# WORK INSTRUCTIONS:
From the entries, copy every line that carries the string "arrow".

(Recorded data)

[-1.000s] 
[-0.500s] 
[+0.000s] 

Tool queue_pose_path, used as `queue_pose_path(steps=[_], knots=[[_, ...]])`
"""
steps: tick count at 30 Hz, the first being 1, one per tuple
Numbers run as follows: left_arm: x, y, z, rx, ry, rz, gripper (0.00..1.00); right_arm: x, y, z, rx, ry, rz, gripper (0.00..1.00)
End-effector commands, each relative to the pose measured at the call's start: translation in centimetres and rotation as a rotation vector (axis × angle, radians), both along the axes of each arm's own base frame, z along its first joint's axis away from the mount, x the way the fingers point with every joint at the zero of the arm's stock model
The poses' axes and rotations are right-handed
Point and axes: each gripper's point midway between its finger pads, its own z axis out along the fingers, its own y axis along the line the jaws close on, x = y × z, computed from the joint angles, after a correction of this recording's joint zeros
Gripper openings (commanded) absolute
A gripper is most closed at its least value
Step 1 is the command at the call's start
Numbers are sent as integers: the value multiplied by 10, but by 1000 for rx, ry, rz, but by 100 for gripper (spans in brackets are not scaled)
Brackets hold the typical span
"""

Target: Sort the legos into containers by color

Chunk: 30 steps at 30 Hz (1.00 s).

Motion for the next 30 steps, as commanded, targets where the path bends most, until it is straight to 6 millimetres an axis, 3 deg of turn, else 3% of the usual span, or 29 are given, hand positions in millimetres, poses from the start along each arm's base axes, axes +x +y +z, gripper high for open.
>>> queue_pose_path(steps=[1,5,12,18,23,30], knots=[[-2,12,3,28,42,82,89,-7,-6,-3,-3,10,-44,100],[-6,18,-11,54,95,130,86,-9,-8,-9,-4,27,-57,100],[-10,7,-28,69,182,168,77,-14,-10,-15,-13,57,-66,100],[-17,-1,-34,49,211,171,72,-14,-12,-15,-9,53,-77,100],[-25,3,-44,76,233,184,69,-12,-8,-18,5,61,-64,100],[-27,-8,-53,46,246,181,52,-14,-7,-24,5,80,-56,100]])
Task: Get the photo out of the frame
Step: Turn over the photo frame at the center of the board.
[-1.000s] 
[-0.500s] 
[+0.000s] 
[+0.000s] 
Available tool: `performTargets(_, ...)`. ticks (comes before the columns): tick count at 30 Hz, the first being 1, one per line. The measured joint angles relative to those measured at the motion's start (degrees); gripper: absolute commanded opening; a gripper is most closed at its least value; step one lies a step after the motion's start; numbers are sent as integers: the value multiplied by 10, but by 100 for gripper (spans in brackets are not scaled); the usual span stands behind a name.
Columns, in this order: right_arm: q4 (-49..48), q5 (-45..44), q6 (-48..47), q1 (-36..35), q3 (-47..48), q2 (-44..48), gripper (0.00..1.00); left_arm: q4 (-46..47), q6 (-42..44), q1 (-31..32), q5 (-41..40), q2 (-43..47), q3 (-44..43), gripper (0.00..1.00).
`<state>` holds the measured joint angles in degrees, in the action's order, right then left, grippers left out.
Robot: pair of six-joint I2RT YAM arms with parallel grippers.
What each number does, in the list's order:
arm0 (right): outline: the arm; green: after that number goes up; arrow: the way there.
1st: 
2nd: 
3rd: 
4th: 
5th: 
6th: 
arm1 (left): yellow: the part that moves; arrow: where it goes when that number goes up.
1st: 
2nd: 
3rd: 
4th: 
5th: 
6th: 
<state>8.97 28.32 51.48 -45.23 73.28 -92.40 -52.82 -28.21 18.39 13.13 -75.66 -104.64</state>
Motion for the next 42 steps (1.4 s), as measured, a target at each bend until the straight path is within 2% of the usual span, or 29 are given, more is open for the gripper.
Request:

# RESULT OF THE EXERCISE:
arm0 (right): outline: the arm; green: after that number goes up; arrow: the way there.
arm1 (left): yellow: the part that moves; arrow: where it goes when that number goes up.

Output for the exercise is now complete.